- [Problem requirements]
Return the listing below exactly. Leave its pictures out.

- [Source data]
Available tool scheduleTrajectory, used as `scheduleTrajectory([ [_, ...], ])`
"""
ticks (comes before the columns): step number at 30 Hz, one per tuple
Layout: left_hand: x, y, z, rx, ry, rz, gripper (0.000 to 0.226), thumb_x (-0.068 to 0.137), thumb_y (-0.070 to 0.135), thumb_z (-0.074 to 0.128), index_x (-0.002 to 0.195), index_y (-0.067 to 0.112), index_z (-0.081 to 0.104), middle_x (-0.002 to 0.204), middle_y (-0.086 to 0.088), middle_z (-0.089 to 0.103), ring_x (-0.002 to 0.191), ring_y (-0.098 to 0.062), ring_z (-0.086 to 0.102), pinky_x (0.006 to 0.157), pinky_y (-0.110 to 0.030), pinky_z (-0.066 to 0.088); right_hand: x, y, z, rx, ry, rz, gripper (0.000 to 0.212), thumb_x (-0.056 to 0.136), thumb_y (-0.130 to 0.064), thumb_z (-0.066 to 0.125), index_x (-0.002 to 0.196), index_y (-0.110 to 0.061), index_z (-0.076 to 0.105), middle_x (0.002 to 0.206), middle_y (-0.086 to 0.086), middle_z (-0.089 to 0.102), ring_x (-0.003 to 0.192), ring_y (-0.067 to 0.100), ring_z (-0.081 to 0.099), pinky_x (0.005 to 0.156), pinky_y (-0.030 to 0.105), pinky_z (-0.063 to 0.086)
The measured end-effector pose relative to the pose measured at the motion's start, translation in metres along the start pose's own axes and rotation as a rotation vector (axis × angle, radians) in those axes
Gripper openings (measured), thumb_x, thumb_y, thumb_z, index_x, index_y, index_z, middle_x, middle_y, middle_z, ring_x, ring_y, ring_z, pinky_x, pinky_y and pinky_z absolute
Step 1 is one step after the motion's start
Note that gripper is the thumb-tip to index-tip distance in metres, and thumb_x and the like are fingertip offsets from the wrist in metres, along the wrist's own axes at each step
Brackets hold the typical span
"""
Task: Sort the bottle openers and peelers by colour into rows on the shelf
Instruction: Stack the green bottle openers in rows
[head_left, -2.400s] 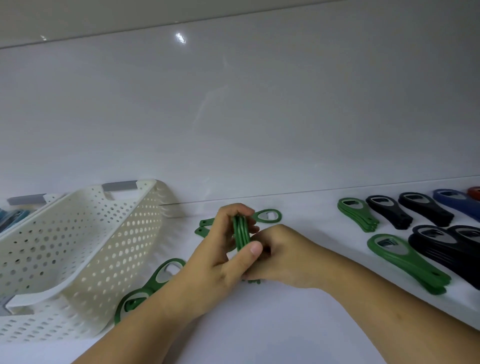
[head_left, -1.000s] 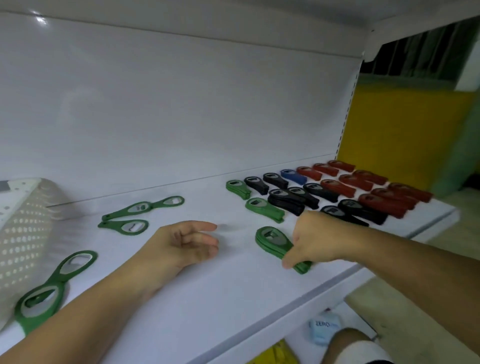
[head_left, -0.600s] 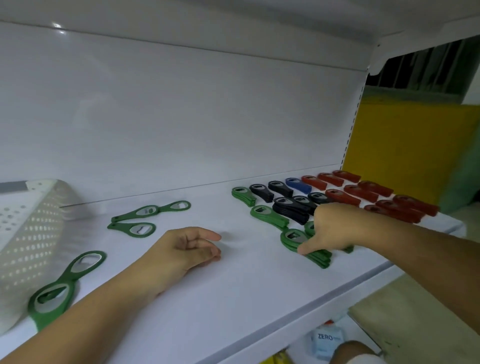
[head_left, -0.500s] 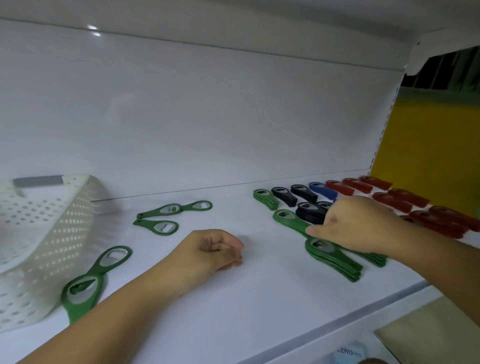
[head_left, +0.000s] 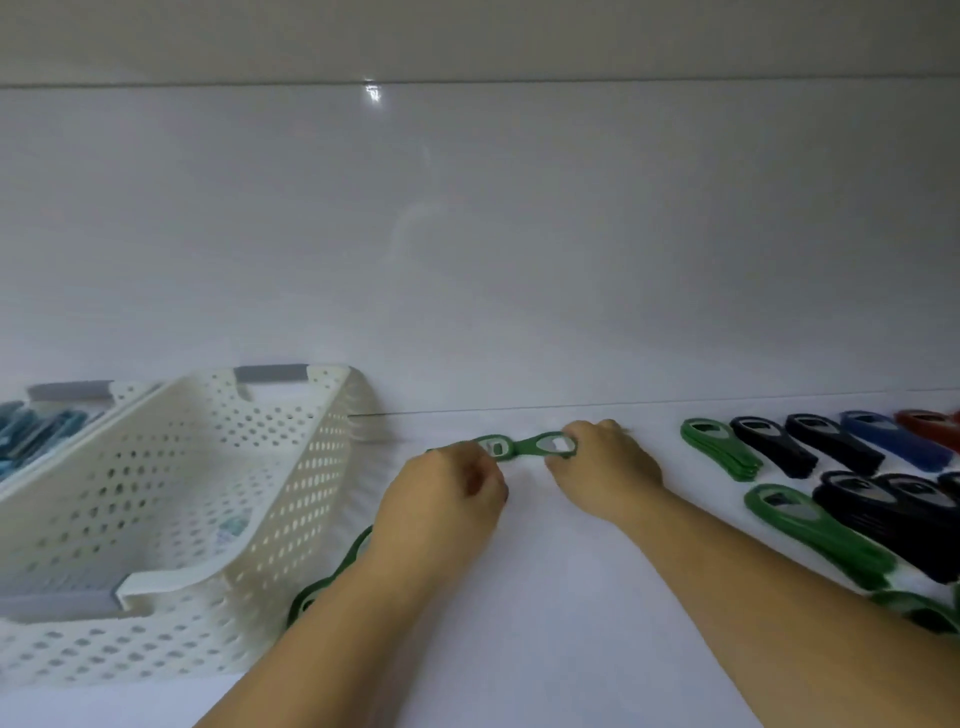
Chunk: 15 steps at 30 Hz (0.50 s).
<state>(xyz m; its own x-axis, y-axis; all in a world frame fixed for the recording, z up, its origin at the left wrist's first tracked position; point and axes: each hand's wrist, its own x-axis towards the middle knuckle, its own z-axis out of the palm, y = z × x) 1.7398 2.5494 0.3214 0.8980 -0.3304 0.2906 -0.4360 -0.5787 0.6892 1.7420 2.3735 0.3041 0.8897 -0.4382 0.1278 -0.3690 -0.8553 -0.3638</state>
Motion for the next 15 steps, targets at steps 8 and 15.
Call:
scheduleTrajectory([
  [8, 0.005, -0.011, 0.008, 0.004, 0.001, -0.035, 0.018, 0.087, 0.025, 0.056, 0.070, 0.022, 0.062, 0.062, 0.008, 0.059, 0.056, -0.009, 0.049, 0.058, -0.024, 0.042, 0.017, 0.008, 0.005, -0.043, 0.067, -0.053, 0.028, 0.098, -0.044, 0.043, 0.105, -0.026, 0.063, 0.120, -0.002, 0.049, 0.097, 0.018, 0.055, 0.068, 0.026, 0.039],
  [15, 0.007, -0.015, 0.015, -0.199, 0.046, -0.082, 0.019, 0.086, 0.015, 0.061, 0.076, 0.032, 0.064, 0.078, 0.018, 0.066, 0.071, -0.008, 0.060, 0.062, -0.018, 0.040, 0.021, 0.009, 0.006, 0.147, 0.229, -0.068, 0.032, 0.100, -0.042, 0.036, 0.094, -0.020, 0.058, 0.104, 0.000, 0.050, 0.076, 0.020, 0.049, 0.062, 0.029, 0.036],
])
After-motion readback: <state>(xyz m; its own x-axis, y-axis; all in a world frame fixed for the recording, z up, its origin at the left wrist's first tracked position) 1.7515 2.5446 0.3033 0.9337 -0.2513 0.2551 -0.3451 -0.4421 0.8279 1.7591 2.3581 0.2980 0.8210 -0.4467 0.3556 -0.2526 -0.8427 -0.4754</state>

- [Output for this exercise]
Available tool scheduleTrajectory, used as `scheduleTrajectory([ [_, ...], ])`
"""
ticks (comes before the columns): step number at 30 Hz, one per tuple
Layout: left_hand: x, y, z, rx, ry, rz, gripper (0.000 to 0.226), thumb_x (-0.068 to 0.137), thumb_y (-0.070 to 0.135), thumb_z (-0.074 to 0.128), index_x (-0.002 to 0.195), index_y (-0.067 to 0.112), index_z (-0.081 to 0.104), middle_x (-0.002 to 0.204), middle_y (-0.086 to 0.088), middle_z (-0.089 to 0.103), ring_x (-0.002 to 0.191), ring_y (-0.098 to 0.062), ring_z (-0.086 to 0.102), pinky_x (0.006 to 0.157), pinky_y (-0.110 to 0.030), pinky_z (-0.066 to 0.088); right_hand: x, y, z, rx, ry, rz, gripper (0.000 to 0.212), thumb_x (-0.056 to 0.136), thumb_y (-0.130 to 0.064), thumb_z (-0.066 to 0.125), index_x (-0.002 to 0.196), index_y (-0.110 to 0.061), index_z (-0.076 to 0.105), middle_x (0.002 to 0.206), middle_y (-0.086 to 0.086), middle_z (-0.089 to 0.102), ring_x (-0.003 to 0.192), ring_y (-0.067 to 0.100), ring_z (-0.081 to 0.099), pinky_x (0.005 to 0.156), pinky_y (-0.030 to 0.105), pinky_z (-0.063 to 0.086)
The measured end-effector pose relative to the pose measured at the motion's start, translation in metres along the start pose's own axes and rotation as a rotation vector (axis × angle, radians) in those axes
Gripper openings (measured), thumb_x, thumb_y, thumb_z, index_x, index_y, index_z, middle_x, middle_y, middle_z, ring_x, ring_y, ring_z, pinky_x, pinky_y and pinky_z absolute
Step 1 is one step after the motion's start
Note that gripper is the thumb-tip to index-tip distance in metres, and thumb_x and the like are fingertip offsets from the wrist in metres, along the wrist's own axes at each step
Brackets hold the typical span
"""
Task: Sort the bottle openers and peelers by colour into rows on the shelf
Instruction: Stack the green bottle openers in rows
[head_left, -2.400s] 
[head_left, -1.000s] 
[head_left, -0.600s] 
[head_left, -0.500s] 
[head_left, +0.000s] 
Chunk: 15 steps at 30 Hz (0.50 s).
<state>(xyz m; its own x-axis, y-axis; all in a world frame fixed for the recording, z up, its origin at the left wrist's first tracked position; point and axes: each hand's wrist, its own x-axis towards the middle knuckle, its own z-axis out of the palm, y = z × x) 1.7398 2.5494 0.3214 0.8980 -0.3304 0.2906 -0.4360 -0.5787 0.6892 1.7420 2.3735 0.3041 0.8897 -0.4382 0.1278 -0.3690 -0.8553 -0.3638</state>
Motion for the next 15 steps, targets at steps 8 and 15.
Call:
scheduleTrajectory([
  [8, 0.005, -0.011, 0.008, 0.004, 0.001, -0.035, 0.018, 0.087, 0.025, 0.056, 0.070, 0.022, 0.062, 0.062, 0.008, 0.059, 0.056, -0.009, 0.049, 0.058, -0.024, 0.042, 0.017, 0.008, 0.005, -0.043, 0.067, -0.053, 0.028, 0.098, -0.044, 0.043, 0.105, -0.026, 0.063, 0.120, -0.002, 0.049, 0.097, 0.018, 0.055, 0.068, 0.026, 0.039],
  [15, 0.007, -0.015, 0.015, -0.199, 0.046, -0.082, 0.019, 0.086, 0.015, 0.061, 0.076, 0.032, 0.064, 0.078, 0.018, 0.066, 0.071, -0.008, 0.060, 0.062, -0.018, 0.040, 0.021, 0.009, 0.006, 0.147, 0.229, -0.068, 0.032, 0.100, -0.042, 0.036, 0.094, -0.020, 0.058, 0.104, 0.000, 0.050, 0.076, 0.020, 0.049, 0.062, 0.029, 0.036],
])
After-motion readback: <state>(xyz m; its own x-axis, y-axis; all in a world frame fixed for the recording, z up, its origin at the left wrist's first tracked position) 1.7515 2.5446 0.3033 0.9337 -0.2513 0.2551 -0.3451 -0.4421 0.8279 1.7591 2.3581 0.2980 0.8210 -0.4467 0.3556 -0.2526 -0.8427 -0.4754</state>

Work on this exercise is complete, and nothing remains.